■ Task details ■
Please restate the listing word for word, omitting the images.

■ Data extract ■
────────────────────

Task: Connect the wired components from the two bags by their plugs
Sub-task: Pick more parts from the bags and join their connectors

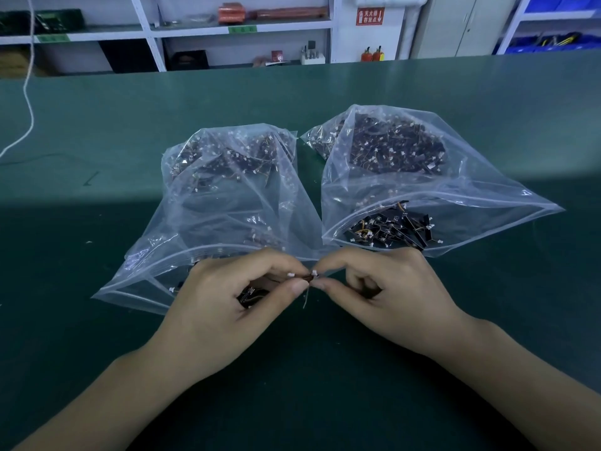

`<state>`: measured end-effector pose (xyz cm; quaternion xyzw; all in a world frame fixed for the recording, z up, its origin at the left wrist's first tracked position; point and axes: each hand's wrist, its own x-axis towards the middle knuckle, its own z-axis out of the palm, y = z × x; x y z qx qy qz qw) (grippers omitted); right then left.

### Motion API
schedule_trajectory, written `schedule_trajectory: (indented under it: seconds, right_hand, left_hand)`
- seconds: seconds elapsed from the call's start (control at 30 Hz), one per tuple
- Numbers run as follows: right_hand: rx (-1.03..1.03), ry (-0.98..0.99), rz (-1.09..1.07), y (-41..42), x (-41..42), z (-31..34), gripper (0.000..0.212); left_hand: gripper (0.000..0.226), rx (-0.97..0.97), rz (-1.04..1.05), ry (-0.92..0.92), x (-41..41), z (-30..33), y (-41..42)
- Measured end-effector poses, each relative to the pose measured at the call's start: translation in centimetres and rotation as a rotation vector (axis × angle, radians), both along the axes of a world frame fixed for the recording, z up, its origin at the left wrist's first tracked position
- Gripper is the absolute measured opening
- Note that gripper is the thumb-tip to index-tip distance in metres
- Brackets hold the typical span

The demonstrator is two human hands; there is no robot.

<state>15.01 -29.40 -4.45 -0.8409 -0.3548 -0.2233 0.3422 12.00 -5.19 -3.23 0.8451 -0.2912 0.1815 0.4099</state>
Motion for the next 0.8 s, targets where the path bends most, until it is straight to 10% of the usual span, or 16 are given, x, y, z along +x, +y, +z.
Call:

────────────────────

■ Response area ■
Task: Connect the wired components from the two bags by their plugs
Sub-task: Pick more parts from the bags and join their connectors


`<state>`: measured end-effector pose (xyz cm; quaternion xyzw; all in a world frame fixed for the recording, z up, its origin at the left wrist's first tracked position; point and axes: each hand's wrist, its own x-axis towards the middle knuckle, its own z-axis out of the palm, y = z × x; x y z qx qy qz qw) (grippers omitted); right then left.

### Motion API
schedule_trajectory, written `schedule_trajectory: (indented under it: seconds, right_hand, left_hand)`
- seconds: seconds elapsed from the call's start (control at 30 Hz), one per tuple
- Numbers run as follows: right_hand: rx (-1.03..1.03), ry (-0.98..0.99), rz (-1.09..1.07), y (-41..42), x (-41..42), z (-31..34), gripper (0.000..0.212); left_hand: gripper (0.000..0.226), rx (-0.97..0.97), rz (-1.04..1.05), ry (-0.92..0.92), x (-41..41), z (-30..33), y (-41..42)
- Measured end-effector poses, each relative to the pose measured at the call's start: translation in centimetres and rotation as a rotation vector (axis × angle, radians), both along the axes of a world frame fixed for the recording, z up, its origin at the left wrist's first tracked position
- Gripper is the absolute measured opening
- Note that gripper is the thumb-tip to index-tip distance in metres
- Brackets hold the typical span

The demonstrator is two human hands; there is no robot.

<state>15.01 -29.40 -4.45 -0.8409 -0.3548 -0.2233 0.3422 12.00 -5.19 -3.23 0.8451 -0.2912 0.1815 0.4099</state>
Motion for the next 0.8 s, targets where the path bends most, until it is straight to 10% of the usual span, or 16 are given, x, y, z along +x, +y, +z.
Call:

With the answer given, the exercise is closed.